Amérique latine: de jeunes professionnels quittent leur bureau à la campagne
Selon des études européennes, des milliers de jeunes Latino-Américains quittent aujourd'hui le confort et la routine du bureau pour se rendre sur le terrain. Ce sont des professionnels attirés par des travaux agricoles bien rémunérés et à l'abri des pressions de la ville.
Ils sont nés sur ces terres et, contrairement à leurs parents, pour qui la campagne était une destination fatale, ces jeunes gens ont trouvé dans l’agriculture une véritable vocation. Et quoi de mieux, une occasion de se forger un avenir professionnel à long terme, malgré la charge de travail intense.

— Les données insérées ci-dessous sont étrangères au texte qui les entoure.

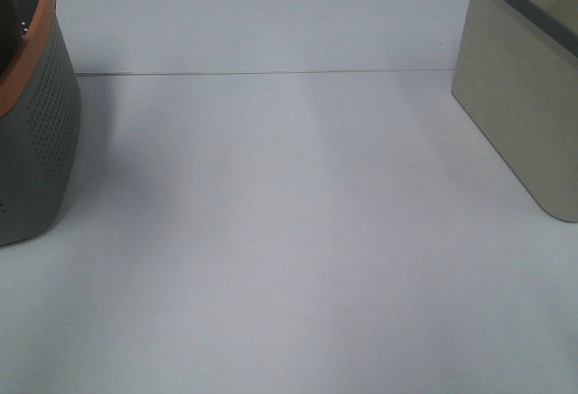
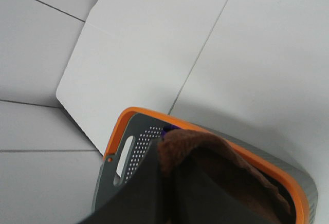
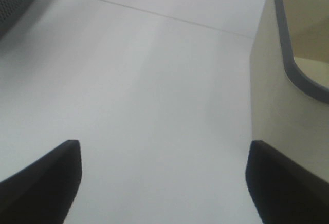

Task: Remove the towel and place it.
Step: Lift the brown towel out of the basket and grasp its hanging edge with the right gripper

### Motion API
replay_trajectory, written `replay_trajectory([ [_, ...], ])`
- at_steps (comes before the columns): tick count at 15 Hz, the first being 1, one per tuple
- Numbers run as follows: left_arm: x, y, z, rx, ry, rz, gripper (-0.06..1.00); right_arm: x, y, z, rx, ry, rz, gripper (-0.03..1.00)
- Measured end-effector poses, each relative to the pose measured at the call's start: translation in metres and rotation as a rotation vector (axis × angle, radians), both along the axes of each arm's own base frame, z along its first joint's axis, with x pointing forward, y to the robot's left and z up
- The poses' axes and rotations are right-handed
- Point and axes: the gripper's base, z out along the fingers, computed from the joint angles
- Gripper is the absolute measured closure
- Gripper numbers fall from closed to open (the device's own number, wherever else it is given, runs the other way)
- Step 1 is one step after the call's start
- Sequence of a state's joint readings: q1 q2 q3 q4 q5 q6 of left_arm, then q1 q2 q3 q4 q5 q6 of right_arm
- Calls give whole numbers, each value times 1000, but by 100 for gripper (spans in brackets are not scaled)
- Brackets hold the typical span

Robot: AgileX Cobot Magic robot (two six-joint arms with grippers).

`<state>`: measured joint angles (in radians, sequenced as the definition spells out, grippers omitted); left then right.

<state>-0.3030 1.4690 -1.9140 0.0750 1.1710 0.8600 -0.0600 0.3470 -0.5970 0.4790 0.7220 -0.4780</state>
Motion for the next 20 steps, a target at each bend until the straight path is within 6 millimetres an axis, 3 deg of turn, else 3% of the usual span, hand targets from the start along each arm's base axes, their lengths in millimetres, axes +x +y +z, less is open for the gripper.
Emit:
replay_trajectory([
  [7, 24, -54, 31, -16, -149, -85, 94, 45, 2, 2, 23, -15, 43, 21],
  [9, 34, -81, 38, -43, -206, -132, 94, 58, 0, 2, 15, -20, 38, 21],
  [12, 49, -102, 22, -49, -170, -150, 94, 71, -2, 2, 11, -34, 28, 21],
  [16, 77, -149, -24, -62, -77, -190, 94, 96, 1, -5, 55, -24, 67, 21],
  [20, 87, -192, -51, -121, -85, -281, 94, 119, 3, -15, 53, -12, 103, 21],
])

Actuellement, 3 de chaque 10 latino-américain dépend de la terre pour survivre. Dans des pays tels que le Mexique et le Pérou, on estime que le 20% de jeunes travaillent sur le terrain. Au Brésil, plus du quart de la population rurale (millions de 8) a entre 15 et 29 années.

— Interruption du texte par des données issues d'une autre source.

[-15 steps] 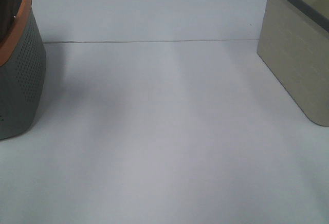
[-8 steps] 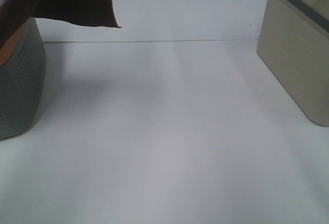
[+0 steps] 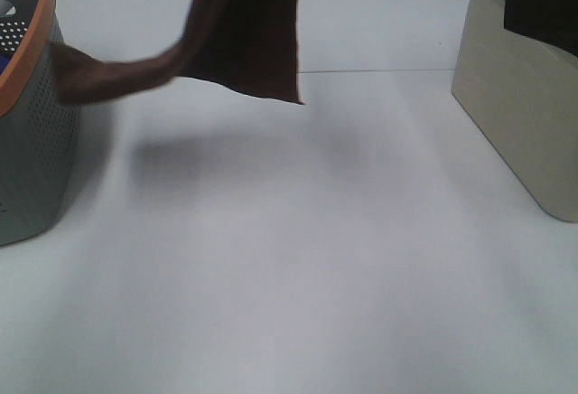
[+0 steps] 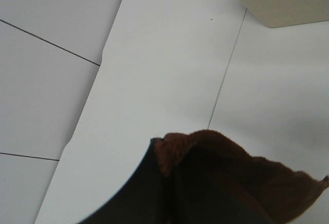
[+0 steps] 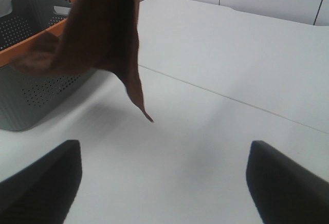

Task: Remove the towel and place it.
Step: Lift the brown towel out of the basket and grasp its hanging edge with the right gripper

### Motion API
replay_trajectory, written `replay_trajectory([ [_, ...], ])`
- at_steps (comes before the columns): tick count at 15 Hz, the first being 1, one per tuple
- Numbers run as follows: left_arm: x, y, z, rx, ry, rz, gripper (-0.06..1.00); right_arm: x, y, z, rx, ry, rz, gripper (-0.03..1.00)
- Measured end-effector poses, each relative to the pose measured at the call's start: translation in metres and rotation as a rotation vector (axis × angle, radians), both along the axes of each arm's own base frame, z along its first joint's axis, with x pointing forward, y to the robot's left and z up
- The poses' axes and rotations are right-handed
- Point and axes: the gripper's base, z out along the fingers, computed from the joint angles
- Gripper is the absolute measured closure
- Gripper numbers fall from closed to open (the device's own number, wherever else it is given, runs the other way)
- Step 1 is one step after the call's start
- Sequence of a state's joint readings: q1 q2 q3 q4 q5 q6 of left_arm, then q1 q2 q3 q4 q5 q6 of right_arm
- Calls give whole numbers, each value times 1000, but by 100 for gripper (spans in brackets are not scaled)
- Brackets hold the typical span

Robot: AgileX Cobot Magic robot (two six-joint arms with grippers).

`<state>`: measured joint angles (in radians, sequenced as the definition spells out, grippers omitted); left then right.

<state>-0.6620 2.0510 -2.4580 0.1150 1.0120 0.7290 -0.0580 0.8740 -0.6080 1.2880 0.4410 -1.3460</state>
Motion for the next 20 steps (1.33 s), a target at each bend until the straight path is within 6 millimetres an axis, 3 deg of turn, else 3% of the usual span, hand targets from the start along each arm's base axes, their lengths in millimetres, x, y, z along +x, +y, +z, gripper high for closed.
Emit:
replay_trajectory([
  [8, 0, -11, -9, -71, 80, -52, 94, 19, -1, -17, 12, 80, 4, 21],
  [11, 0, -15, -14, -85, 106, -66, 94, 22, 6, -21, 44, 110, 83, 21],
  [15, -5, -43, -36, -59, 147, -116, 94, 42, 12, -36, 120, 145, 148, 21],
  [18, -6, -52, -43, -50, 160, -131, 94, 54, 25, -51, 172, 200, 178, 21],
  [20, -4, -54, -49, -44, 169, -131, 94, 62, 44, -68, 83, 234, 180, 21],
])
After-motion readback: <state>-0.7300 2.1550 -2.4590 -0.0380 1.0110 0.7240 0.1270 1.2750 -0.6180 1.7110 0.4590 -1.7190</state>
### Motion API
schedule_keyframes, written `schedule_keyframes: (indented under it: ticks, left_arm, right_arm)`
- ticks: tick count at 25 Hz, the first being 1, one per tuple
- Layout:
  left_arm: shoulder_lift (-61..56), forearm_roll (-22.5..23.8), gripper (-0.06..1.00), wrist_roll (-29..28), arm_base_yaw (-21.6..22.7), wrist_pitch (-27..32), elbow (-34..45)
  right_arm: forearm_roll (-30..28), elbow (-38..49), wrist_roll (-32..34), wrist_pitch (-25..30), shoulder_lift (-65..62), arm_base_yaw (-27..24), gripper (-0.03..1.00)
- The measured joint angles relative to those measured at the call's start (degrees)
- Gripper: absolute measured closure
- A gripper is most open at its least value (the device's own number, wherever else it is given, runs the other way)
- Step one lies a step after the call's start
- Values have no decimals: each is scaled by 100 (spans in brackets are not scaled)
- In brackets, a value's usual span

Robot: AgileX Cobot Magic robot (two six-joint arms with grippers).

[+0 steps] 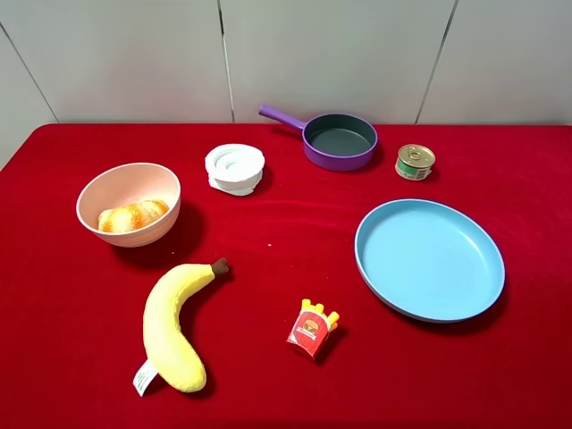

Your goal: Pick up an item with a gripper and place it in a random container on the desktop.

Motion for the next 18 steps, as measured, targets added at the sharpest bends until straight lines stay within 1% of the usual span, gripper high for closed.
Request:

La réalité actuelle de la planète, manquant de nourriture et réclamant une vie saine, est entre les mains des plus jeunes. Ils doivent produire suffisamment de nourriture pour nourrir 9 un milliard de bouches en 2050. C'est un défi énorme et les jeunes, combinés au bon usage de la technologie et de la science, peuvent y parvenir.
Le terrain offre de nombreuses possibilités aux jeunes qui souhaitent commencer, à condition que des conditions minimales telles que les routes, l'électrification rurale, Internet et la téléphonie mobile soient présentes.
«Si le processus de création d’une entreprise coûte cher et prend beaucoup de temps, les jeunes sont moins disposés à faire des affaires. Nous devons également faciliter les processus de certification des produits et services«dit l'économiste Diego Arias de la Banque mondiale, responsable du programme Santa Catarina Rural.
Le programme Santa Catarina Rural est une association entre la Banque mondiale et le gouvernement de l’état. C’est exactement ce qui a permis à des centaines d’entrepreneurs d’avoir un projet de vie à la campagne. Des initiatives similaires ont de grandes réalisations dans des pays tels que l'Arménie, le Cameroun, le Malawi, le Sénégal et le Sri Lanka.
Les données de la Banque mondiale montrent que l'investissement dans l'agriculture n'est pas coûteux si les avantages pour les agriculteurs sont pris en compte: une augmentation des revenus associée à cette activité est entre le 2 et le 4 fois plus efficacement pour réduire la pauvreté que la croissance dans d’autres secteurs.